Australia: ‘Sir Lunchalot,’ Political Crony Finally to Face Court

Published: 21 November 2014


Australia’s disgraced former minister, Eddie Obeid, is to be prosecuted along with fellow former Labor politician Ian Macdonald over charges of misconduct in office.

Obeid was found by an anti-corruption inquiry to have lobbied colleagues for restaurant contracts at the Circular Quay development in Sydney, without disclosing that his family owned them.

Obeid and Macdonald, both New South Wales politicians, were said in the 2012 inquiry to have practiced corruption “on a scale probably (unsurpassed) since the days of the Rum Corps,” a group that monopolized the liquor trade in the colonial era.

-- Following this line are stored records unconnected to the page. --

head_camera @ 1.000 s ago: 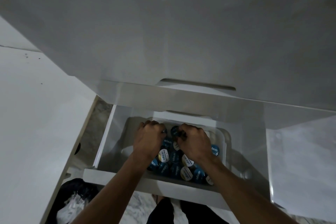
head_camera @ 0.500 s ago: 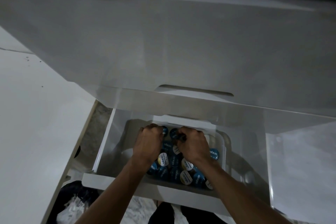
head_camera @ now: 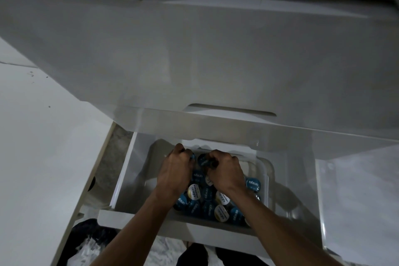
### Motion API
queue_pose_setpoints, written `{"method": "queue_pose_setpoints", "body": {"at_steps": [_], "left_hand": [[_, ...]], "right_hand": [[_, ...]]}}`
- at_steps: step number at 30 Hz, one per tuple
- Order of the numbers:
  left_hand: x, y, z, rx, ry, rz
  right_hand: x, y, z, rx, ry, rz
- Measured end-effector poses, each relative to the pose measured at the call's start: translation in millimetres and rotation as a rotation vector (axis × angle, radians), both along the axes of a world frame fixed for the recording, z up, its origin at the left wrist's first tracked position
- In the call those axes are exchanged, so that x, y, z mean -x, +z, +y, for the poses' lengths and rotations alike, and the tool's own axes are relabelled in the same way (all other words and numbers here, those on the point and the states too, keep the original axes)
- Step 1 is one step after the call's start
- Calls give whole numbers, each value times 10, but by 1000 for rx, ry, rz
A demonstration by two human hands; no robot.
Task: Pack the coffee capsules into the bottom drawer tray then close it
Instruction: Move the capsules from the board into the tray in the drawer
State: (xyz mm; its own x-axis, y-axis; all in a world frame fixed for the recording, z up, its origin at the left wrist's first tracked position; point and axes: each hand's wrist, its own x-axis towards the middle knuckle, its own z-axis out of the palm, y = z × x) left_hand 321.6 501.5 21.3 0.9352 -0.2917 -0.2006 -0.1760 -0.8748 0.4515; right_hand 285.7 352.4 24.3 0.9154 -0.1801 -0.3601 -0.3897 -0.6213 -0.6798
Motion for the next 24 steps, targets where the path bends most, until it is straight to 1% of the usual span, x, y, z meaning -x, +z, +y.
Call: {"method": "queue_pose_setpoints", "body": {"at_steps": [6,9,13,20,24], "left_hand": [[-20,3,28,24,-9,-12],[-16,36,56,41,-15,-4],[2,153,110,51,1,-42],[102,429,265,80,25,-88],[214,612,377,106,25,-97]], "right_hand": [[-4,11,8,6,1,-8],[8,31,10,49,20,-21],[52,92,-12,94,31,-34],[224,280,65,11,-98,-144],[392,413,168,0,-131,-219]]}}
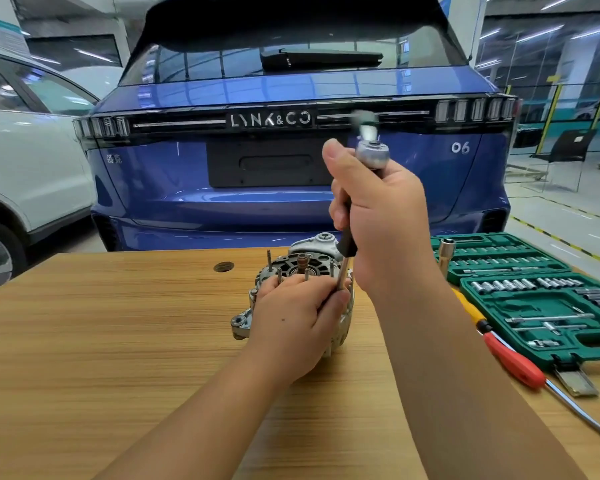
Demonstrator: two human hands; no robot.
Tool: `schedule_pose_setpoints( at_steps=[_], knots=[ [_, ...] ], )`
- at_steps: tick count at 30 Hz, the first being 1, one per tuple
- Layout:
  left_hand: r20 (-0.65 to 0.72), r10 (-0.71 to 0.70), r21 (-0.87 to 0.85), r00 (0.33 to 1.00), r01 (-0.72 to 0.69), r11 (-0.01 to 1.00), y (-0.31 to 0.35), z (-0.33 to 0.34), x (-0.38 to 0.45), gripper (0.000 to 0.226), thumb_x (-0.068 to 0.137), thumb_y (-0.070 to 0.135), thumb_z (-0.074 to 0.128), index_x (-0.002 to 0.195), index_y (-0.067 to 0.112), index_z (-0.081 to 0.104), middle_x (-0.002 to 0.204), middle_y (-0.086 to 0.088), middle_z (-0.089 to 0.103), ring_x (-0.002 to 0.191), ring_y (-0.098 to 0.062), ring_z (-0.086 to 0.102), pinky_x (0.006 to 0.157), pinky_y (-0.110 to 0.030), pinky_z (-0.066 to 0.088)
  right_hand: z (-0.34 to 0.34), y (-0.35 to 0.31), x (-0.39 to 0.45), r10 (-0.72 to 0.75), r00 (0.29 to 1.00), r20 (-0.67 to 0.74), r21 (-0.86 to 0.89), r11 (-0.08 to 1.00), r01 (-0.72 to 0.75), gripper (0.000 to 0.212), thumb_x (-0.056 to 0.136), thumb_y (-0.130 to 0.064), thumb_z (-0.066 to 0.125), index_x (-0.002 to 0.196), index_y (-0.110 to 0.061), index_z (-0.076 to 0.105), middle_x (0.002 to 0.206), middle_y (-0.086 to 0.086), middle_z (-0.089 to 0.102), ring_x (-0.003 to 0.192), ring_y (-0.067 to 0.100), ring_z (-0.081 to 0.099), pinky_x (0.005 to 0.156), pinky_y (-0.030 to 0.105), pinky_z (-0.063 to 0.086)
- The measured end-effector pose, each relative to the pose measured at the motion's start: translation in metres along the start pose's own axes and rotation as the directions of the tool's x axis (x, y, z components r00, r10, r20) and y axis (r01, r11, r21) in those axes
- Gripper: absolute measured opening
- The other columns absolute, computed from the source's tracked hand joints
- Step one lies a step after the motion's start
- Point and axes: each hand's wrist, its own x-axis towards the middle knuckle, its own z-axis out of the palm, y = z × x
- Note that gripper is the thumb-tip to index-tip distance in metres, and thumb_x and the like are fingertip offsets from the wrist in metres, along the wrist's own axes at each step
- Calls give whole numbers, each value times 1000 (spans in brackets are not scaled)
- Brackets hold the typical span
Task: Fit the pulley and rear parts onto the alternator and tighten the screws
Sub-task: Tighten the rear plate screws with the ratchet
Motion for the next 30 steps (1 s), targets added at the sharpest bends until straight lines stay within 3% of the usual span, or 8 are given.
schedule_pose_setpoints(
  at_steps=[4, 7, 11, 18, 22, 26, 28, 30],
  knots=[
    [-22, -12, -13, 1000, 12, 1000, 0, 0, 1, 35, 98, 51, 26, 89, 40, 58, 72, 23, 54, 81, 3, 46, 97, -27, 19, 0, -1, -2, -37, 979, 203, 80, 997, 21, 26, 93, -6, 63, 117, -16, 59, 68, -4, 51, 57, 14, 45, 56, 25, 41],
    [-10, -17, -11, 1000, 17, 1000, 1, -1, 1, 29, 98, 51, 27, 83, 43, 50, 69, 22, 52, 78, 3, 45, 101, -32, 23, 5, 2, -5, -181, 963, 199, 47, 983, 175, 32, 96, 3, 58, 120, -17, 56, 69, 1, 47, 55, 18, 42, 51, 32, 37],
    [-3, -35, -22, 999, 35, 999, 3, -3, 1, 30, 99, 49, 28, 71, 48, 40, 68, 22, 50, 79, 3, 45, 105, -34, 22, 5, 5, -5, -206, 959, 196, 53, 979, 199, 36, 95, 1, 61, 119, -25, 59, 81, 14, 43, 59, 14, 43, 56, 18, 44],
    [-48, -55, -91, 997, 50, 995, 4, -4, 0, 43, 104, 45, 36, 61, 51, 38, 61, 20, 46, 78, 0, 48, 106, -35, 23, -7, 5, 4, 3, 909, 417, 355, 920, -166, 47, 92, -15, 38, 135, -14, 56, 81, 10, 60, 64, 18, 49, 61, 24, 46],
    [-44, -35, -67, 998, 32, 997, 4, -4, 0, 38, 104, 41, 41, 67, 52, 41, 64, 23, 46, 77, 2, 46, 104, -42, 31, -1, 5, 2, 49, 961, 272, 244, 962, -119, 33, 90, -36, 61, 118, -18, 63, 82, 5, 59, 61, 16, 51, 55, 25, 44],
    [15, -32, -3, 999, 32, 999, 4, -3, 0, 40, 98, 51, 26, 97, 41, 64, 79, 23, 59, 86, 3, 47, 110, -39, 22, 2, 4, -1, -56, 998, -7, -2, 998, 56, 23, 92, -28, 71, 84, -10, 59, 64, 1, 45, 51, 15, 34, 47, 26, 31],
    [30, -43, -9, 999, 44, 999, 4, -4, 1, 41, 99, 52, 26, 101, 38, 65, 79, 23, 59, 89, 1, 48, 109, -37, 22, -3, 1, 1, -7, 1000, -19, 7, 1000, 7, 20, 95, -22, 68, 80, -12, 59, 62, -1, 45, 51, 13, 36, 49, 25, 33],
    [17, -47, -9, 999, 48, 999, 4, -4, 2, 40, 101, 51, 28, 100, 36, 65, 78, 22, 58, 88, 0, 49, 106, -35, 22, -6, -2, 2, 39, 995, 94, 75, 996, -47, 3, 97, -17, 64, 95, -14, 62, 66, -3, 50, 53, 13, 41, 54, 25, 37]
  ],
)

Circular QuayObeid, dubbed “The Godfather” by Australian media, has previously dared officials to charge him; yesterday, the Independent Commission Against Corruption announced its decision to prosecute both.

Macdonald, known in political circles as “Sir Lunchalot,” stands accused of corruption involving a lucrative mining license at Doyle’s Creek in the Hunter Valley, which he allegedly granted to a former union boss against the advice of his department and apparently in payment for previously receiving the union chief’s help. Macdonald may also face charges for allegedly taking the services of a prostitute as payment for helping a property developer. The woman, called Tiffanie, said she found the liaison so disgusting that she wanted to vomit.

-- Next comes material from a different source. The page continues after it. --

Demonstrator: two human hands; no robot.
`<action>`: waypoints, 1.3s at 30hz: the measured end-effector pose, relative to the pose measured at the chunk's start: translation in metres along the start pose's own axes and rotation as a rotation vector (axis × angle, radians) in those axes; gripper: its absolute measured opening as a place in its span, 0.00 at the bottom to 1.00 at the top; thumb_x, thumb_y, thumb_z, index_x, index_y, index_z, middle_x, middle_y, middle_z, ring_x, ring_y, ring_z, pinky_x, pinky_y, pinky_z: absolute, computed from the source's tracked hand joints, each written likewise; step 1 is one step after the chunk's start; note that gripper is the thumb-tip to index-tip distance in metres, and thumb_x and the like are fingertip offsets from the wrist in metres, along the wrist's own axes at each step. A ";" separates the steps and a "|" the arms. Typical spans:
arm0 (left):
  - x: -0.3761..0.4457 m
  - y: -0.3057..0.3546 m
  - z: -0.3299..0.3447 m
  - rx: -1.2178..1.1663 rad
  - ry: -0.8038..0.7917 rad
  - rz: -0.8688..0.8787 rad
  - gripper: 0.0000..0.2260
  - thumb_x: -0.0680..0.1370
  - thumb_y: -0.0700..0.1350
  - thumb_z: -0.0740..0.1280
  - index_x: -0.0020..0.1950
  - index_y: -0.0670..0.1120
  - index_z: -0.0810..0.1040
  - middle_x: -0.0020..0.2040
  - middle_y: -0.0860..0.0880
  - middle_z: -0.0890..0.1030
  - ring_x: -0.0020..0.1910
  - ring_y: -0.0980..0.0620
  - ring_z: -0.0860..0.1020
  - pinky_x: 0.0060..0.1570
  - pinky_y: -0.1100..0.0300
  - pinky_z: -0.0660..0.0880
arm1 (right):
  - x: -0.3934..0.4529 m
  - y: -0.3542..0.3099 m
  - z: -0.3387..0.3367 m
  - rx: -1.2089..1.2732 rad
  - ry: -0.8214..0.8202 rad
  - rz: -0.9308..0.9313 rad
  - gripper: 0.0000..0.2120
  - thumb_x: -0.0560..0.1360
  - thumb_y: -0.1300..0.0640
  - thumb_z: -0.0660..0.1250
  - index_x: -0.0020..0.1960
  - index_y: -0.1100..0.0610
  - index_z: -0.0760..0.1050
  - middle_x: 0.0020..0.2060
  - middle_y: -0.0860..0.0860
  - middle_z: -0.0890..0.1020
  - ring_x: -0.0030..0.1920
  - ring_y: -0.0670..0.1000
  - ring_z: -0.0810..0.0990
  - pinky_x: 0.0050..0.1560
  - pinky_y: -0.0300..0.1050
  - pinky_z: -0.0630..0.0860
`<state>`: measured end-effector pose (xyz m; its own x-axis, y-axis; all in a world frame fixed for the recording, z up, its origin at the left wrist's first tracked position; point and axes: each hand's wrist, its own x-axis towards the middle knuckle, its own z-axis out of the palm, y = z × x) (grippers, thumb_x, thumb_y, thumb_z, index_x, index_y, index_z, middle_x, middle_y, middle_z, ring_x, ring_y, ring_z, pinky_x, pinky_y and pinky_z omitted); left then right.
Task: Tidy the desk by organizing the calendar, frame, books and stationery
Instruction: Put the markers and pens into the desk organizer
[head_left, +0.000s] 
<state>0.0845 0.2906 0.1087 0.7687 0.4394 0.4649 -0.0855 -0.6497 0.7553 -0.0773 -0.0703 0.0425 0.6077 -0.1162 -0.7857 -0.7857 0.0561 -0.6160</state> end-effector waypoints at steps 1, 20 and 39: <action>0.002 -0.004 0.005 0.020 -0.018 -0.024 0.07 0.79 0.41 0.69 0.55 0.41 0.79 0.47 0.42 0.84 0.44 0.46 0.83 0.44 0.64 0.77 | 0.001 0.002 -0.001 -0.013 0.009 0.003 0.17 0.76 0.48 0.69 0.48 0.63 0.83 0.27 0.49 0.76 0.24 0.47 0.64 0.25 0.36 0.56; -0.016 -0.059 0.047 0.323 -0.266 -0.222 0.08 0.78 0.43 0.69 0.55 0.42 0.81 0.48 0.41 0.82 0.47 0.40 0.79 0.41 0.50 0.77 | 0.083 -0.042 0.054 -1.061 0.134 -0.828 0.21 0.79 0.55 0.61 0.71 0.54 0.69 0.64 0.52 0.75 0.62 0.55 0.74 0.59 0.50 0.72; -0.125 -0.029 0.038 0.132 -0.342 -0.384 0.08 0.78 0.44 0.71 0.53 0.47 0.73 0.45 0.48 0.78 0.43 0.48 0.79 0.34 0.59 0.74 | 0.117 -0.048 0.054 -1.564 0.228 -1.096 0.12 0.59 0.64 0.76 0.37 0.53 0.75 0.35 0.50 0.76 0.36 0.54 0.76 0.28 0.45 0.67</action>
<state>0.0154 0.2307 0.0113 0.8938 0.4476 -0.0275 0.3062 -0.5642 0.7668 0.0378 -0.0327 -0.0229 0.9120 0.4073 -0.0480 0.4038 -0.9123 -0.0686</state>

Obeid has been accused but cleared of corruption on numerous occasions. Kate McClymont of the Sydney Herald reported she was devastated by his successful defamation case against her, after a story she wrote suggested he had solicited a million-dollar party donation in return for pushing through a controversial development.

She claims she was followed and received threats after investigating financial records that allegedly trace ownership of the restaurants back to Obeid’s family.

According to McClymont, one letter said, "I tell you what, you put one word out of place and I will take you on again. You are a lowlife. I will go for you, for the jugular."

In June, Obeid reportedly gloated that he had a one percent chance of ever being charged.

Yesterday, after hearing of the decision to prosecute, Obeid said the allegations were the result of “sham inquiries” designed by the ICAC to “make [themselves] look good”.

Commentator Sean Nicholls of the Sydney Herald said that the court proceedings, which will be heard in December, come as a “Christmas gift” to the opposing Liberal party, since they will fall so close to the New South Wales state elections in March.